L'offre commune d'Orange, Free et Bouygues déposée mardi pour racheter SFR a été rejetée mercredi matin. Mais cette première tentative ne masque pas la transformation profonde que s'apprête à subir le marché des télécoms en France et Europe.

À trois contre un, le propriétaire de SFR, Altice France, fait sa loi dans ses échanges avec Orange, Free Mobile et Bouygues Telecom. C'est le jeu, comme dirait l'autre ! Après avoir déposé une offre de 17 milliards d'euros pour se partager les actifs de l'opérateur au carré rouge, les trois concurrents ont essuyé le refus quasi immédiat de Patrick Drahi, ce mercredi matin. Mais au-delà de cette partie de poker peut-être partie pour durer, l'opération s'inscrit dans une tendance de fond, qui bouleverse le secteur des télécommunications en France, mais aussi au-delà de nos frontières. Explications.
Avec le rachat futur de SFR, le modèle à quatre opérateurs télécoms s'effondre en Europe, mais pas que
Christian Gacon, vice-président en charge des réseaux haut débit chez Orange France et figure bien connue de l'opérateur, a fait son diagnostic mercredi dans une publication LinkedIn. « Il y eut un consensus sur le fait qu'il était nécessaire d'avoir quatre opérateurs mobiles par pays pour stimuler l'innovation et garantir des prix bas. Il semble que ce consensus soit en train de voler en éclat », constate-t-il.
L'exemple du Royaume-Uni, qui a brisé ce tabou en 2024, est plutôt concret. Le Conseil de la concurrence britannique a autorisé la fusion entre Vodafone UK et 3 UK, respectivement troisième et quatrième opérateurs du marché, pour former VodafoneThree. Cette décision a fait date, en ce qu'elle a renversé des années de doctrine réglementaire favorable à la concurrence à quatre acteurs sur chaque territoire national.

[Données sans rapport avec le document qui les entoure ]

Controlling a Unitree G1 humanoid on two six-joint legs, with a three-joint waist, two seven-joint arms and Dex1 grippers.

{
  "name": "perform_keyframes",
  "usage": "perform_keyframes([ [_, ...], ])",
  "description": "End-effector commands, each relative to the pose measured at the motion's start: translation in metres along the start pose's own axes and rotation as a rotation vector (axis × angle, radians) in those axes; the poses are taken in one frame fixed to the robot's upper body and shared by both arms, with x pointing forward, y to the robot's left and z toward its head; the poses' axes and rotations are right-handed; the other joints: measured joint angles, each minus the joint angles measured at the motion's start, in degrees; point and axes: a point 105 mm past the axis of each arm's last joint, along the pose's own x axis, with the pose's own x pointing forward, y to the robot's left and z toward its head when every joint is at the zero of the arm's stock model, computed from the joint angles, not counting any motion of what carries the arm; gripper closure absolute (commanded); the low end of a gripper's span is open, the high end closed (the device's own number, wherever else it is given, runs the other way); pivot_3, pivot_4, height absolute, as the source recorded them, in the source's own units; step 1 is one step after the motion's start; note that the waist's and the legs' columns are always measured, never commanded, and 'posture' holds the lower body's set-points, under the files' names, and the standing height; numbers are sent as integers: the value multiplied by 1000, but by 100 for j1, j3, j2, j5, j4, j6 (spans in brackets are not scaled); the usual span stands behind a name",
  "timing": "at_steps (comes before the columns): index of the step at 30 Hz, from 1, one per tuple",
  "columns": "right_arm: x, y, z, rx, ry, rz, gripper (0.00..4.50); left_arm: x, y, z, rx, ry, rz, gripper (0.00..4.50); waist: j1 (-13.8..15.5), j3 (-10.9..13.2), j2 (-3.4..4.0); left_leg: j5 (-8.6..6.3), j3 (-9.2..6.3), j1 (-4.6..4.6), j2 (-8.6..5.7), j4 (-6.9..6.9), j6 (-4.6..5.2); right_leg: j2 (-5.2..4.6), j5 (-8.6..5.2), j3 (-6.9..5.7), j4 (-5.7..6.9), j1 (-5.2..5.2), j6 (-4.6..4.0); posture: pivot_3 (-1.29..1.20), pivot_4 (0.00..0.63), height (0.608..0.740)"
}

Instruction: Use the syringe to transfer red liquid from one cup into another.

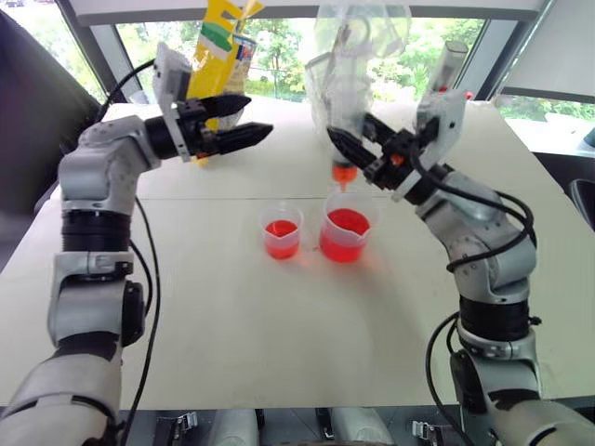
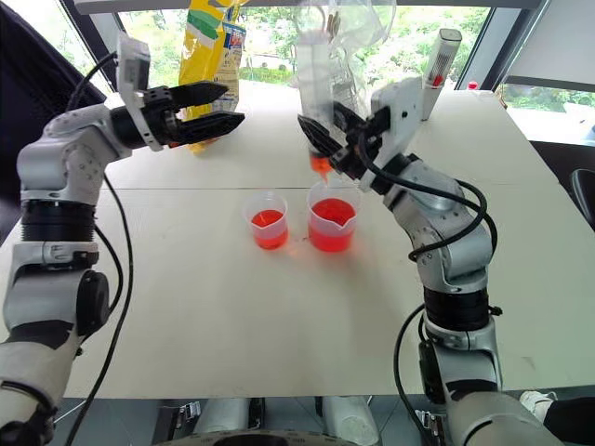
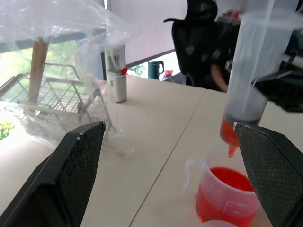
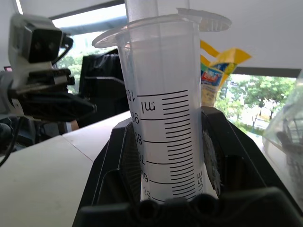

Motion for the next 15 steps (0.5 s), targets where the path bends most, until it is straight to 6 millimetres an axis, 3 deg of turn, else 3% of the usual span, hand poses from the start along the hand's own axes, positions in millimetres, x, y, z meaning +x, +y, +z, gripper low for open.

L'effet domino traverse désormais l'Europe et même plus loin encore. Outre-Atlantique, le quatrième opérateur américain Dish Networks a jeté l'éponge cet été. En Espagne, c'est le géant Telefónica qui a reçu fin août le feu vert de ses actionnaires pour déposer une offre sur Vodafone Espagne, actuellement détenu par le fonds Zegona, comme le rappelle Christian Gacon. On peut donc dire que la tentative française des opérateurs sur SFR s'inscrit dans une sorte de recomposition continentale.

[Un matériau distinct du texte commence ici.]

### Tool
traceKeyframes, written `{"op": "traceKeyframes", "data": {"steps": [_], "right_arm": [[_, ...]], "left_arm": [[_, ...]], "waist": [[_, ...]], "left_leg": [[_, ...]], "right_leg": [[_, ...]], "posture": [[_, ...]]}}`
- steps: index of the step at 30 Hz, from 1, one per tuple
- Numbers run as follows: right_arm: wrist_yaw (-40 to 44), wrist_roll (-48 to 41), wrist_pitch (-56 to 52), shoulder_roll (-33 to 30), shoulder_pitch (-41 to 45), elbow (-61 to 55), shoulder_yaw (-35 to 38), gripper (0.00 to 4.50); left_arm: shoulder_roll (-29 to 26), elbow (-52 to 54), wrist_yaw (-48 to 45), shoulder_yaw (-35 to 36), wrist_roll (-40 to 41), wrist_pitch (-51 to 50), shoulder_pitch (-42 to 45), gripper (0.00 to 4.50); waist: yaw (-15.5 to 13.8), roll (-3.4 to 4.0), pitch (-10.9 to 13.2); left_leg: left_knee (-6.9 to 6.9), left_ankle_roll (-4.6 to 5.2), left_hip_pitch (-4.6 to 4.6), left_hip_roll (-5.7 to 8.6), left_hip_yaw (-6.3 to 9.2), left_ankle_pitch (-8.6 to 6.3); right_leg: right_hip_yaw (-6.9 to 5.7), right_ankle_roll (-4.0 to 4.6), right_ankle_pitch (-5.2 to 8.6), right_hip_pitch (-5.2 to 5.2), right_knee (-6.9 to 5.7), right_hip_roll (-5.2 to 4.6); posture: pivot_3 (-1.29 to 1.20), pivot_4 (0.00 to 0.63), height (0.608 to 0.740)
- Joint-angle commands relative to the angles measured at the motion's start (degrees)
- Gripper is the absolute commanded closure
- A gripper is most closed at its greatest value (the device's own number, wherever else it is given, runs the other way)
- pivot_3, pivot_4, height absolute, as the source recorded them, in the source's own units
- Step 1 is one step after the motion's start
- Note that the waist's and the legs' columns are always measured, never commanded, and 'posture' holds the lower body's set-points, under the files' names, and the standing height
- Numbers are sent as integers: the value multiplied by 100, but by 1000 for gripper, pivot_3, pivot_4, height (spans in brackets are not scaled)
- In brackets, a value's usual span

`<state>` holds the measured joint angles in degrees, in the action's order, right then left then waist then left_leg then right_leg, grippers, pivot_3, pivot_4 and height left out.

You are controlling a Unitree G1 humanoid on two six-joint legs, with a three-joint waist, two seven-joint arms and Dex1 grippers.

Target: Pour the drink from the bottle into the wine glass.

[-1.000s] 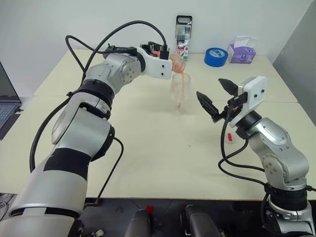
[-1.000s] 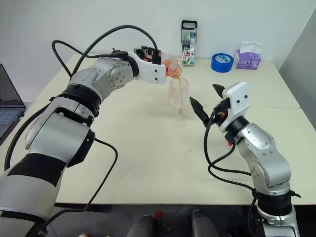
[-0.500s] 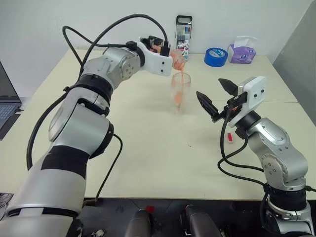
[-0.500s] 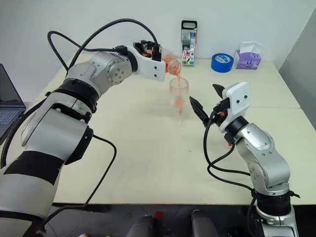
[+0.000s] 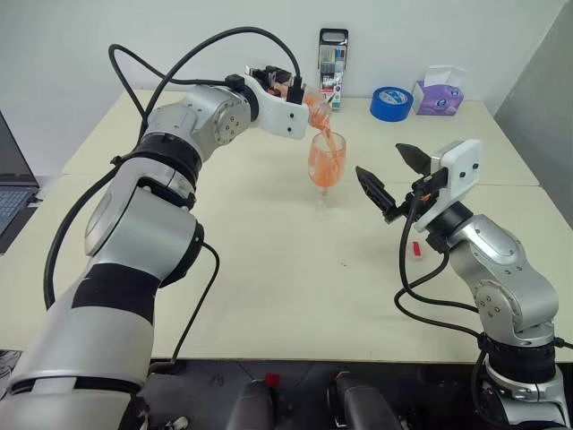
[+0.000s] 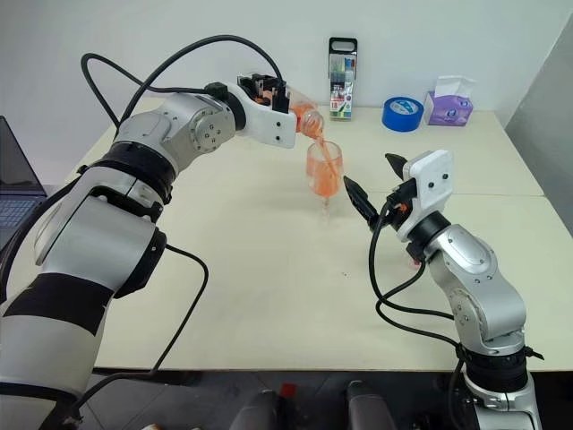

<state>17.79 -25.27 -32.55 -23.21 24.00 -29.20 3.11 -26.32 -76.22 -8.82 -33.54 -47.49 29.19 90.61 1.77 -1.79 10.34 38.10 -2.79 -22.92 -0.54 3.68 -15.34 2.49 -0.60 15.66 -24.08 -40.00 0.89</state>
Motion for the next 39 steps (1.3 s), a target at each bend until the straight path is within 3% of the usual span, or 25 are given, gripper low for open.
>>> {"op": "traceKeyframes", "data": {"steps": [1, 23, 35, 39], "right_arm": [[29, 5, 66, 16, 26, -258, 16, 0], [-28, -24, -79, 13, -45, -413, 66, 0], [-23, -89, -143, 38, 32, -261, 124, 0], [23, -136, -172, 49, 140, -222, 100, 0]], "left_arm": [[-102, 77, 119, -10, -6, -8, 265, 2755], [21, 27, -43, 93, 128, -76, 180, 2755], [279, 71, -1730, 1336, 1686, -601, -194, 2755], [436, 183, -2608, 2381, 2895, -1296, -278, 2755]], "waist": [[0, 0, 0], [0, 0, 0], [12, 0, 0], [12, 0, 0]], "left_leg": [[0, 0, 0, 0, 0, 0], [3, 0, 0, 0, 0, 0], [9, 1, 2, -1, 0, 1], [12, 2, 2, 0, -1, 2]], "right_leg": [[0, 0, 0, 0, 0, 0], [0, 0, 0, 0, -4, 0], [-1, 1, 0, 0, -13, 0], [0, 1, 0, 0, -15, 1]], "posture": [[0, 150, 740], [0, 150, 740], [0, 150, 740], [0, 150, 740]]}}
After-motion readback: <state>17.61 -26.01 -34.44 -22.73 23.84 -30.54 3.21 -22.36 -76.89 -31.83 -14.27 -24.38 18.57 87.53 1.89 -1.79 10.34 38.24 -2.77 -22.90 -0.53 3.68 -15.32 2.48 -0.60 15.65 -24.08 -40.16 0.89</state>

La rentabilité des opérateurs télécoms passe mécaniquement par la consolidation
Alors, que dire de cette vague de consolidations dans les télécoms ? Pour Christian Gacon, le marché mobile « est devenu mature dans les pays développés. En effet, le nombre total de clients ne croit plus et [...] le chiffre d'affaires ne croit plus non plus. » Le problème, c'est que les opérateurs doivent toujours investir massivement dans la résilience des réseaux face aux événements climatiques, la cybersécurité et bien entendu l'intelligence artificielle.
Pour grimper du mieux possible ce qu'on peut appeler un mur économique, les opérateurs n'ont plus guère de marge de manœuvre. Les revenus stagnent, tandis que les infrastructures réclament des milliards pour se moderniser. D'où la solution radicale imaginée par le trio Orange-Free-Bouygues, à savoir découper les actifs de SFR selon une répartition précise de 43% pour Bouygues Telecom, 30% pour Free et 27% pour Orange.
On sait, aussi, que cette répartition est réfléchie pour séduire l'autorité de la concurrence, qui ne tolèrerait pas une bascule trop forte du marché, ou quelconque risque de monopole.
La logique économique est, ne l'oublions pas, implacable. « Dans une industrie où les coûts fixes [...] sont prépondérants, passer de 4 à 3 opérateurs améliore mécaniquement la rentabilité », résume Christian Gacon. Les infrastructures télécoms coûtent des milliards, donc moins il y a d'acteurs pour se les partager, meilleure est la rentabilité de chacun.